How to complete this task –
One part of the entries below is wanted: the lines from the one containing "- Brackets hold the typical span" through the one containing "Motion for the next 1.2". Write those out exactly and nothing else.

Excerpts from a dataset
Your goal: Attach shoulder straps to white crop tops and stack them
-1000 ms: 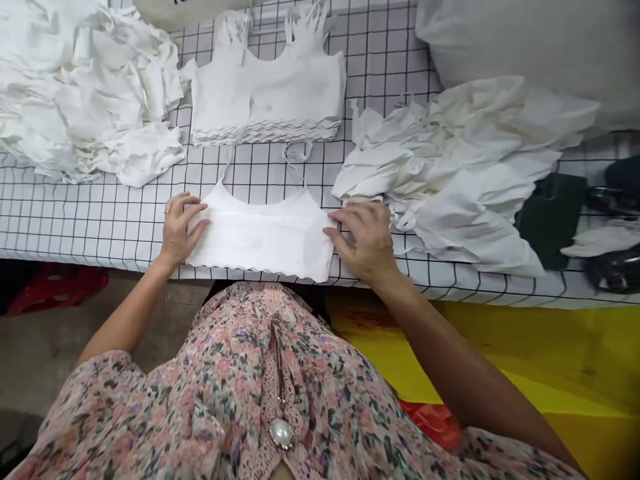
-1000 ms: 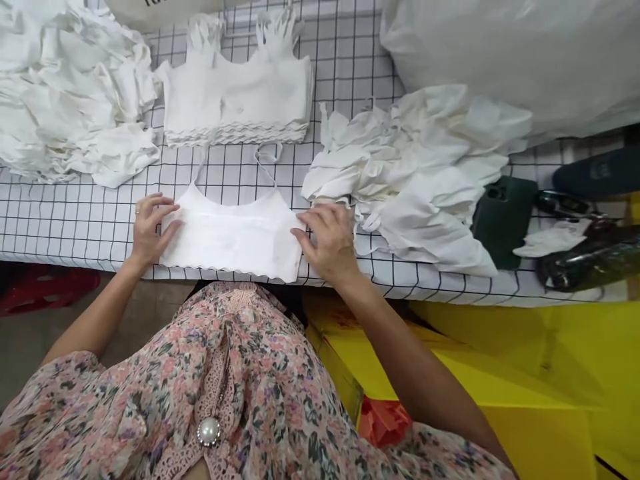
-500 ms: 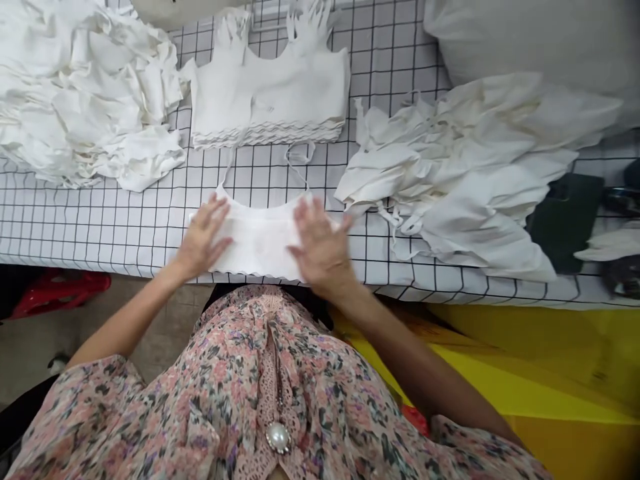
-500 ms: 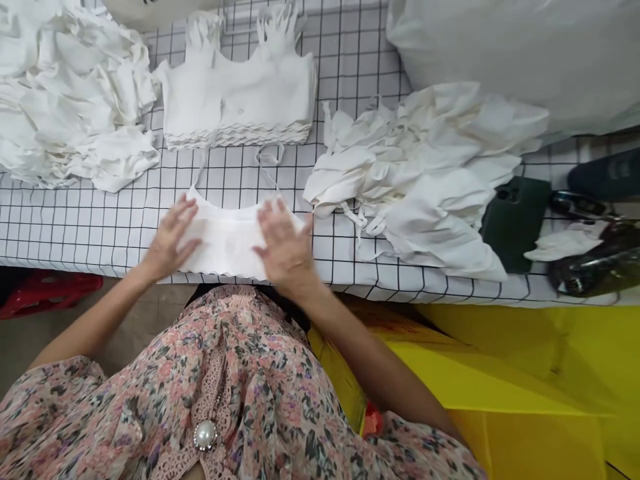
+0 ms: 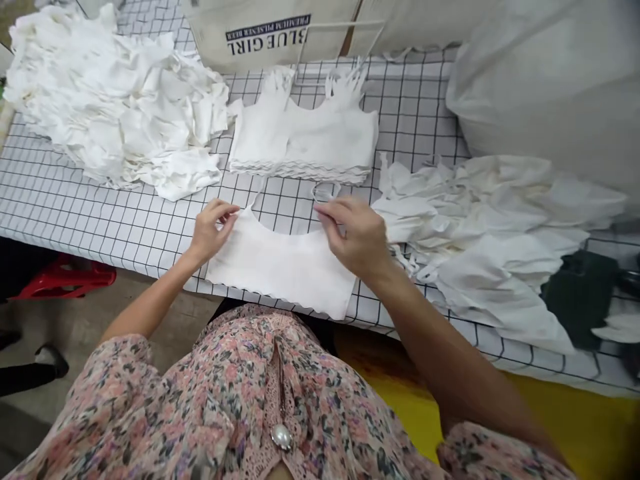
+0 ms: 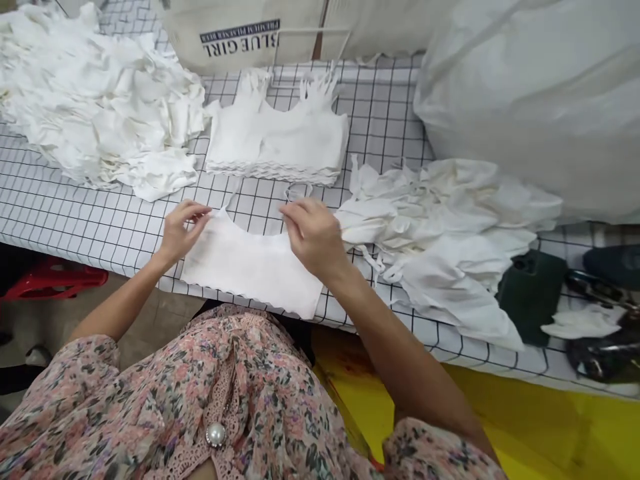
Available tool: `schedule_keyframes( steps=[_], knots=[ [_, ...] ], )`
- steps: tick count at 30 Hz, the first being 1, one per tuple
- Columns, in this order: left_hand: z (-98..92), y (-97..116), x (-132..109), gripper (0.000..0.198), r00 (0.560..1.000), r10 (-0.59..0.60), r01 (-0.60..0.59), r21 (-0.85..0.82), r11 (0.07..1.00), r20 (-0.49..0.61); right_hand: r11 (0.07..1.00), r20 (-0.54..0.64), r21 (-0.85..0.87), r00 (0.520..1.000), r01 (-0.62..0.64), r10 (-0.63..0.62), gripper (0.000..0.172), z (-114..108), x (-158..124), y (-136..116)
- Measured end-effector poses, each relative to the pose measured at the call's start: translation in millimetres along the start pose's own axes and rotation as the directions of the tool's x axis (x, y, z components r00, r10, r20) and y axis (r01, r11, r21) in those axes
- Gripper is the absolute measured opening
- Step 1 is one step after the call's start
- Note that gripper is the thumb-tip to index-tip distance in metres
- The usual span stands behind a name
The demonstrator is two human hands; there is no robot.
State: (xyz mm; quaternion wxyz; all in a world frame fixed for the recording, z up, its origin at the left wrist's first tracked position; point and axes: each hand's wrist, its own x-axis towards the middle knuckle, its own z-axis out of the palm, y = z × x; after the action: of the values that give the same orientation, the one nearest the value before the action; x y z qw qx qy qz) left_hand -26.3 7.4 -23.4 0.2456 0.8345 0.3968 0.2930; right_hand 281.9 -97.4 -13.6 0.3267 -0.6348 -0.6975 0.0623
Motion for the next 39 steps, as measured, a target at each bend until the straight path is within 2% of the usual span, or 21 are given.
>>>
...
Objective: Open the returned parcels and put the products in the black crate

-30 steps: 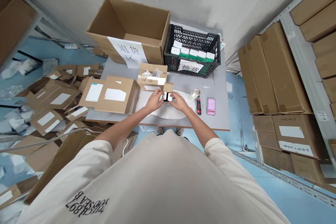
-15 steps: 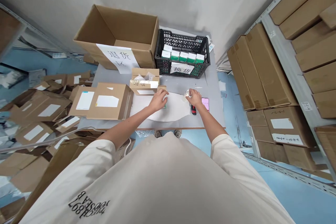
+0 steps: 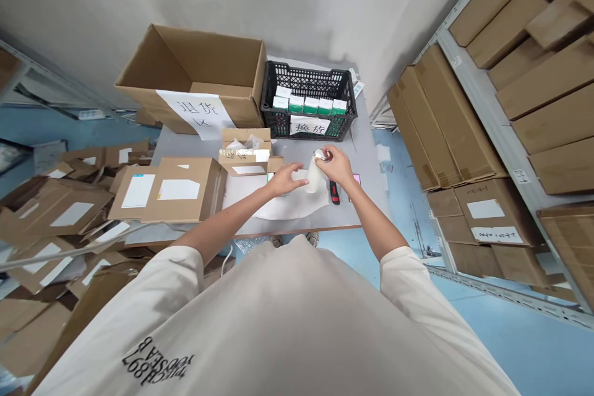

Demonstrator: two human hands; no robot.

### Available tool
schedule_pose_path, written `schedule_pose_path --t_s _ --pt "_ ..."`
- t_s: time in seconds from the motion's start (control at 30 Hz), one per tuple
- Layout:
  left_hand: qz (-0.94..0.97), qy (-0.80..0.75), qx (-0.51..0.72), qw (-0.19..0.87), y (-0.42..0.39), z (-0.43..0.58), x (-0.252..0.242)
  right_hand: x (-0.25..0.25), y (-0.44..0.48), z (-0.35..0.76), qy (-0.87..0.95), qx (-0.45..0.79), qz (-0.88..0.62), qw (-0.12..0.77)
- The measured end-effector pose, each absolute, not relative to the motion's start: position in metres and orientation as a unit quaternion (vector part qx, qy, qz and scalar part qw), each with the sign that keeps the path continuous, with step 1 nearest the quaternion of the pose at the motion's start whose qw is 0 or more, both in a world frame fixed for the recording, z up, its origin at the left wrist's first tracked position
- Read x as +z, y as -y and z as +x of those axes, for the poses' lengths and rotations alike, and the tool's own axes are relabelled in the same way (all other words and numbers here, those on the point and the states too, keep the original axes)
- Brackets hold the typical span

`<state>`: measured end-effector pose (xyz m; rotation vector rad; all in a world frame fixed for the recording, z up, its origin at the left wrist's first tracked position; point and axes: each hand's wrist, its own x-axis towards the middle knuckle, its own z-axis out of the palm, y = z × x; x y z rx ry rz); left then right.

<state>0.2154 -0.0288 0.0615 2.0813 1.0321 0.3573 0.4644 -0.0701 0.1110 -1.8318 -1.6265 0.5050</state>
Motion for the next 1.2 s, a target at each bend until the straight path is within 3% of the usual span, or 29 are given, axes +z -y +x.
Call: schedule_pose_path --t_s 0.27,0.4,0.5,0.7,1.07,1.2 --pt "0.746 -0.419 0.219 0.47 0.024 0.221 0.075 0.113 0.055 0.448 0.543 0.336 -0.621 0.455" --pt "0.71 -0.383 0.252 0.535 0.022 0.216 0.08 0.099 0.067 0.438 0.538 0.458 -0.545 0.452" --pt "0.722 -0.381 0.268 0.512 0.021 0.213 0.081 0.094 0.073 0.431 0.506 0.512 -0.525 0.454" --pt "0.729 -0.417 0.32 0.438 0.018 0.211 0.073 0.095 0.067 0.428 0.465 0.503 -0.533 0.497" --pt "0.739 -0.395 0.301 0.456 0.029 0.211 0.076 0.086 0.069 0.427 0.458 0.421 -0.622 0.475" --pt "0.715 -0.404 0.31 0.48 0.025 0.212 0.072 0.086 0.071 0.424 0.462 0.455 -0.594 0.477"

Result of the task –
- Brackets hold the typical span

`<state>`: measured end-effector pose (xyz m; rotation vector rad; all in a world frame fixed for the recording, z up, its origin at the left wrist's first tracked position; point and axes: each hand's wrist, its own x-axis towards the middle knuckle, its own z-axis out of the palm, y = z × x; x y z rx ry rz); left then right.

<state>0.2154 -0.0288 0.0615 2.0813 1.0321 0.3573 0.4644 -0.0701 0.1110 -1.8318 -1.6265 0.5050</state>
Motion for the next 1.2 s, a target at each bend until the straight path is within 3% of the usual span, or 29 are given, axes +z -y +x.

This output is complete.